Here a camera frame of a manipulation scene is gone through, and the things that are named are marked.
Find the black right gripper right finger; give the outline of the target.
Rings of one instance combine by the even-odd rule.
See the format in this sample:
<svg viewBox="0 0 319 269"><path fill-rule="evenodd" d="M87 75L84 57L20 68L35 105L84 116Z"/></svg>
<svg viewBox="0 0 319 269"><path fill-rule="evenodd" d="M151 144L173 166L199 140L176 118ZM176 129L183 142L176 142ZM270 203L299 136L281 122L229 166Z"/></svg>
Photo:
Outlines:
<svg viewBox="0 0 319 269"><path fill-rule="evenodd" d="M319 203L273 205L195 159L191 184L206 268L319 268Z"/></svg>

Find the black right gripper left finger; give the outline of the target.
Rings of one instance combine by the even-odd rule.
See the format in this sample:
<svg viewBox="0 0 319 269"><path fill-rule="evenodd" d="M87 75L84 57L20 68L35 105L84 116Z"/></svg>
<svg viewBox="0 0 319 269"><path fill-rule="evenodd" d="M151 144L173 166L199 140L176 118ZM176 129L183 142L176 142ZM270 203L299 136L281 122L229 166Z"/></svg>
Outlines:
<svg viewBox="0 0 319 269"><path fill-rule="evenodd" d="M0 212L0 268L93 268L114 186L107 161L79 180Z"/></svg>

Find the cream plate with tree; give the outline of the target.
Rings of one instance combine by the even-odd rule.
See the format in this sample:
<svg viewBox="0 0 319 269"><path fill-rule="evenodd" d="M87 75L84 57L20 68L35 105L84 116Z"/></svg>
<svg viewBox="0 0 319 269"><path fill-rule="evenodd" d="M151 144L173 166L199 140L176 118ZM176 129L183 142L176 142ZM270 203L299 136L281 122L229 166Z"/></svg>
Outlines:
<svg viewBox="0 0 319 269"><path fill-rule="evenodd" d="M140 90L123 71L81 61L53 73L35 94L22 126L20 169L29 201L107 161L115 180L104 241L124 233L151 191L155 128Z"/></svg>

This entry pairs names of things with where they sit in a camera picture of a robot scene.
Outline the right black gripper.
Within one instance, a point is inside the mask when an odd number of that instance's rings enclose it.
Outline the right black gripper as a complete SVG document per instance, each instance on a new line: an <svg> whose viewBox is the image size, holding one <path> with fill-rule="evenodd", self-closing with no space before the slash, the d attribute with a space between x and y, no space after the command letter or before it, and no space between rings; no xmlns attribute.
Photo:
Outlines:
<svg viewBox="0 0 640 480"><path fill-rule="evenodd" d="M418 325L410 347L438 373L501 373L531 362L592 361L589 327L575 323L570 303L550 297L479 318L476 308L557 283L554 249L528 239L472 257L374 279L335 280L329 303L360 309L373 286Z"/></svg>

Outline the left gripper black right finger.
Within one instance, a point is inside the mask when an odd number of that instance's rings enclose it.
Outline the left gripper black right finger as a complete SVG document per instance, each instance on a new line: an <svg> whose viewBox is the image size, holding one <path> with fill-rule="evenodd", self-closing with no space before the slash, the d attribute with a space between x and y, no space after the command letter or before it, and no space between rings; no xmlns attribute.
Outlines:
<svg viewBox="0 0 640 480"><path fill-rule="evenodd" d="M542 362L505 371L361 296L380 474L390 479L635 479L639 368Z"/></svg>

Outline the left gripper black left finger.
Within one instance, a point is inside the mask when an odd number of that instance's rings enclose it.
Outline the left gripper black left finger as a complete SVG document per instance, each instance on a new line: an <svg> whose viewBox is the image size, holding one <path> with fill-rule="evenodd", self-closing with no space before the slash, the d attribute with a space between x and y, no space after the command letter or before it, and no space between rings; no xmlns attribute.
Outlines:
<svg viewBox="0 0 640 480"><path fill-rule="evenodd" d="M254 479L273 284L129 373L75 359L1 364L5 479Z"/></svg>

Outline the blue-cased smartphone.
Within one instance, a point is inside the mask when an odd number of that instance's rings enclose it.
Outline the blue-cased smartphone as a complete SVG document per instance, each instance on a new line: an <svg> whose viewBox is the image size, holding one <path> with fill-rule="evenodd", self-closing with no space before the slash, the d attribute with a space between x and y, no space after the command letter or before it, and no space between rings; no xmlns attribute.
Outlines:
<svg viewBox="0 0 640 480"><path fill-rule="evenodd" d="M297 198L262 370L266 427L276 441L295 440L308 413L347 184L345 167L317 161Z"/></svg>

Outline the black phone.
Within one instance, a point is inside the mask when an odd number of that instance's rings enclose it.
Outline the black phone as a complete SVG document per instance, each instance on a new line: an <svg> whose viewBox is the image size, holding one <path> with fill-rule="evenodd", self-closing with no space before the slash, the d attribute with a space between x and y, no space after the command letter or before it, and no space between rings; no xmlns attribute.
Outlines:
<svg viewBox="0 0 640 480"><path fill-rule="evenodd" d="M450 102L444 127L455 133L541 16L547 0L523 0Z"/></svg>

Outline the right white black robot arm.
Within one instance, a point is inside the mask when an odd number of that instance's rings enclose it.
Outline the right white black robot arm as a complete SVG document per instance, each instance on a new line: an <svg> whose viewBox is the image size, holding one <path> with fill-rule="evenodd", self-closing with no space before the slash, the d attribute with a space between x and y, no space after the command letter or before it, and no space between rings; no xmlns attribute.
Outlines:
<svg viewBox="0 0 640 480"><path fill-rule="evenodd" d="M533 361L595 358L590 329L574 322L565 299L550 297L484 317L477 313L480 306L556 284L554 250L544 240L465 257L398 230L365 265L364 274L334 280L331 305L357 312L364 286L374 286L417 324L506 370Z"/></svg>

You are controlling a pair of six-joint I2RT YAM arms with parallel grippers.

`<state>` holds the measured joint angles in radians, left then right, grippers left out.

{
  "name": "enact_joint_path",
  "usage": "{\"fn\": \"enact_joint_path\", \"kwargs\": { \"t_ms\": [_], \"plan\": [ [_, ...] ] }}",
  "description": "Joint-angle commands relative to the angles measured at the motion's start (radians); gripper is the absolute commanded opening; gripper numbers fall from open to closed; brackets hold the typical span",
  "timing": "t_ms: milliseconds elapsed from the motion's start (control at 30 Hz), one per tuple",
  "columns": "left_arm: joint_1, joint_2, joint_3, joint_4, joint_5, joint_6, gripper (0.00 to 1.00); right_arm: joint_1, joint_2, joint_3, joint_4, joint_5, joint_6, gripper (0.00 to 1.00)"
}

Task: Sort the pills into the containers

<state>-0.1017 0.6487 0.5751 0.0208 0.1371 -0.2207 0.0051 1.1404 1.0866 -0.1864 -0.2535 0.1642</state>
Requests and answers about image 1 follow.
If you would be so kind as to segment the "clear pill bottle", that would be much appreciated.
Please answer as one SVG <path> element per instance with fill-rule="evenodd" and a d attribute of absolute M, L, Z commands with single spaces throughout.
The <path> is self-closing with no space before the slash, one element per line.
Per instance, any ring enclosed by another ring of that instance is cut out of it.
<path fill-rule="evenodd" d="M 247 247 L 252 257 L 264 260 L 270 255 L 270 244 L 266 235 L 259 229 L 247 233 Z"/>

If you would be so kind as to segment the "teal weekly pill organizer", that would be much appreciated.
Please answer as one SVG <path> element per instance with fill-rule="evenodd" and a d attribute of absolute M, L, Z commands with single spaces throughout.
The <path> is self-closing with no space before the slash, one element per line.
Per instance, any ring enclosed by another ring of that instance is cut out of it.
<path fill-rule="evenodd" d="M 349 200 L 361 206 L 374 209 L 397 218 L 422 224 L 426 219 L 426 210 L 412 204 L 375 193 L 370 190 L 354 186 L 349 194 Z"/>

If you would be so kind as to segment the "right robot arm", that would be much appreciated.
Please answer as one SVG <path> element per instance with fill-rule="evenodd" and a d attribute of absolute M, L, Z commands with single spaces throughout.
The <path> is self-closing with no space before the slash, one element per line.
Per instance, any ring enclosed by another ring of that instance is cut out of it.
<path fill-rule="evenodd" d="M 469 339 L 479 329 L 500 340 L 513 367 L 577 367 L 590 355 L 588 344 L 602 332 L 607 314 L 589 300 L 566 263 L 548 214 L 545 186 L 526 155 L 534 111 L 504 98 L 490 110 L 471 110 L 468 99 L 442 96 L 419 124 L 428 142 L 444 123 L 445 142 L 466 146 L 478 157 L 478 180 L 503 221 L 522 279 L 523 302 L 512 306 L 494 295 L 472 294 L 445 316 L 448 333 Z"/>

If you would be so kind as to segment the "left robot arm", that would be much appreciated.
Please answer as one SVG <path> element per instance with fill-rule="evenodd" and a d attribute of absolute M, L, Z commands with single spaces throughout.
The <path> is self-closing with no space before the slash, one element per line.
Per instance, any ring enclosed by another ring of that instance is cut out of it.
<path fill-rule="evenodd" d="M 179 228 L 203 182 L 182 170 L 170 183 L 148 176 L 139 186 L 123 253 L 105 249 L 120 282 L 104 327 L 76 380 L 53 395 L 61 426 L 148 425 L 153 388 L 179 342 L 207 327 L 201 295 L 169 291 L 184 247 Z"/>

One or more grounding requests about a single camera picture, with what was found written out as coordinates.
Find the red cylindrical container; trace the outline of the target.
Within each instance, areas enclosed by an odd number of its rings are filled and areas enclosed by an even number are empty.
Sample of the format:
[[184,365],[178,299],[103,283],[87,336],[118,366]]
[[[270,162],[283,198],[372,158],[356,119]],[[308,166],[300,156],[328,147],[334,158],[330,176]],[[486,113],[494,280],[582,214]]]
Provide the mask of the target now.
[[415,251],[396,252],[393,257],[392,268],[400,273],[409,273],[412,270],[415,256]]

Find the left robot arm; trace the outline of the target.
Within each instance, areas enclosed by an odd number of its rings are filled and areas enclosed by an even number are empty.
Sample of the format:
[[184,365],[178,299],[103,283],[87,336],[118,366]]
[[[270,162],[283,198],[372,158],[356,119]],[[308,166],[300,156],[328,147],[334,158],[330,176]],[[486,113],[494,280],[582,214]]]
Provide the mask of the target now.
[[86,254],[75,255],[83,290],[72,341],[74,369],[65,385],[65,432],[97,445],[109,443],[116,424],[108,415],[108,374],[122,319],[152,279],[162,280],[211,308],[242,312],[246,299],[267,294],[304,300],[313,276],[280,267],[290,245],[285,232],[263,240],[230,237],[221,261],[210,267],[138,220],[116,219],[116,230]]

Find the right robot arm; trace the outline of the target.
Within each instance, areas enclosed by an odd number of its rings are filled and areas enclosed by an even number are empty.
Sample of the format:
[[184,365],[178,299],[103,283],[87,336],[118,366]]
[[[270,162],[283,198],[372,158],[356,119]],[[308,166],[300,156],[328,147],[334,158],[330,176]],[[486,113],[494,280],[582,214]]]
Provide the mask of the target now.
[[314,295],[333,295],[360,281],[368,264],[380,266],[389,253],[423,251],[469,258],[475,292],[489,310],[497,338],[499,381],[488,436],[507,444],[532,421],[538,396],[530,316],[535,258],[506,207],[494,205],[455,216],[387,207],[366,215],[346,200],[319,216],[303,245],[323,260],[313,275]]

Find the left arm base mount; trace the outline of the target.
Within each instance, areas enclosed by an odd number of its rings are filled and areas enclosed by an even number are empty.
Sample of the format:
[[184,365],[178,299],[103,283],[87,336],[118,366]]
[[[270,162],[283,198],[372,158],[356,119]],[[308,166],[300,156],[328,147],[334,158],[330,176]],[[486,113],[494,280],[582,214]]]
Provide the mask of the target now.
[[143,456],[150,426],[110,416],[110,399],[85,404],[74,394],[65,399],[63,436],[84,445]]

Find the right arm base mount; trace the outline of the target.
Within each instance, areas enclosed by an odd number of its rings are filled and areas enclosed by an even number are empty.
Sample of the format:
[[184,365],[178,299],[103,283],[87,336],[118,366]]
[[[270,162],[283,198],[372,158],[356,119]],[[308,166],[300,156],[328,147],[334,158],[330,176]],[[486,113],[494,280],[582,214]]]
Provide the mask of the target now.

━━━━━━━━━━

### Assignment
Your answer should consist of all lines in the listing above that contain "smartphone".

### Answer to the exercise
Outline the blue-cased smartphone.
Outline the blue-cased smartphone as a complete SVG document per instance, each instance on a new line: an <svg> whose viewBox is the image size, holding one <path> with fill-rule="evenodd", self-closing with no space before the slash, the d attribute with a space between x and y, no space after the command letter or before it, and no space between rings; no xmlns attribute.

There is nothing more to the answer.